*** Opening of Data block ***

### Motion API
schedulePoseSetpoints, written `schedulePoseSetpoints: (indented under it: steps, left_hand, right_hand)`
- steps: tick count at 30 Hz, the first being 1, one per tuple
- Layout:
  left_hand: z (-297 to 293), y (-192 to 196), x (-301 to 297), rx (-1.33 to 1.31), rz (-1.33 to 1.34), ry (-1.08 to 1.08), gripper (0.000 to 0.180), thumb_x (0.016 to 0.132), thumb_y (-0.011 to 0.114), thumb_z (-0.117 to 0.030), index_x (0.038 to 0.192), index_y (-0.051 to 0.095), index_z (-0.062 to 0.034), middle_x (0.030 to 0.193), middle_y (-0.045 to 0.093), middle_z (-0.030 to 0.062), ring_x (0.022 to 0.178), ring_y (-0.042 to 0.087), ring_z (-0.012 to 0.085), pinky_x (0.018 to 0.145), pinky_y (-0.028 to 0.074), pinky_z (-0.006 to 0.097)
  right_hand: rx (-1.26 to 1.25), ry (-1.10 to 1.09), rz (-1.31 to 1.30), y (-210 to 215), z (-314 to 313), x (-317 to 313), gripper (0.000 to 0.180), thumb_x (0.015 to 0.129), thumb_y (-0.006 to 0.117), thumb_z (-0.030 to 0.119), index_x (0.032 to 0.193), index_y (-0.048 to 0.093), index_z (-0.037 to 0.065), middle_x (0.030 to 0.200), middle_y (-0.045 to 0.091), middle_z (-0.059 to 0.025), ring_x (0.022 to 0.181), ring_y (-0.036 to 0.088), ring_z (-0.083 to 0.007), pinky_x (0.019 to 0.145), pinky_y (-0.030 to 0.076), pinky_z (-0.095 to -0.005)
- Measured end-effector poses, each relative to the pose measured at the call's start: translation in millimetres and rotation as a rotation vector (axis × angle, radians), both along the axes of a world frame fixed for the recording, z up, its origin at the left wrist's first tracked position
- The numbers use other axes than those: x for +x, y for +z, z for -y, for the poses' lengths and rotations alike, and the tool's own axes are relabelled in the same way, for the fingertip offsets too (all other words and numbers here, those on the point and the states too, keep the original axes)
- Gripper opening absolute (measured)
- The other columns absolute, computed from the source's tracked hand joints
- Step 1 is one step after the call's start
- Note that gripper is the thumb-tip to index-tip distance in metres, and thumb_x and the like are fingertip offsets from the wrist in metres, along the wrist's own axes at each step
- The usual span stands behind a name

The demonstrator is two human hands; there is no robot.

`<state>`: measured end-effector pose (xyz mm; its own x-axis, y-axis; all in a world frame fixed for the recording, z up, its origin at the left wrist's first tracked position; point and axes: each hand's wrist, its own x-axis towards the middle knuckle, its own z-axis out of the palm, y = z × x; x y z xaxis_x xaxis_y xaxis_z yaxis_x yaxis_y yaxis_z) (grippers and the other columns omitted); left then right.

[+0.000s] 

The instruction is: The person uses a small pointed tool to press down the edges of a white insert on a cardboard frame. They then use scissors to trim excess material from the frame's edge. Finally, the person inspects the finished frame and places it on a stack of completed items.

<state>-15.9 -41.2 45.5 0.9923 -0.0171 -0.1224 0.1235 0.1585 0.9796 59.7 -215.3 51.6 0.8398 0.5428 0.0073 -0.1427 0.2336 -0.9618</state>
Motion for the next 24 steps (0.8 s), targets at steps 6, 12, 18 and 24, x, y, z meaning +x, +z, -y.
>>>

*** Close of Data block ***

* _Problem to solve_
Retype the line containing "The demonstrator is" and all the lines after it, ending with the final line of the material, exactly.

* _Response box_
The demonstrator is two human hands; there is no robot.

`<state>`: measured end-effector pose (xyz mm; its own x-axis, y-axis; all in a world frame fixed for the recording, z up, its origin at the left wrist's first tracked position; point and axes: each hand's wrist, its own x-axis towards the middle knuckle, its own z-axis out of the palm, y = z × x; x y z xaxis_x xaxis_y xaxis_z yaxis_x yaxis_y yaxis_z) (grippers and the other columns omitted); left then right.

[+0.000s] 

The instruction is: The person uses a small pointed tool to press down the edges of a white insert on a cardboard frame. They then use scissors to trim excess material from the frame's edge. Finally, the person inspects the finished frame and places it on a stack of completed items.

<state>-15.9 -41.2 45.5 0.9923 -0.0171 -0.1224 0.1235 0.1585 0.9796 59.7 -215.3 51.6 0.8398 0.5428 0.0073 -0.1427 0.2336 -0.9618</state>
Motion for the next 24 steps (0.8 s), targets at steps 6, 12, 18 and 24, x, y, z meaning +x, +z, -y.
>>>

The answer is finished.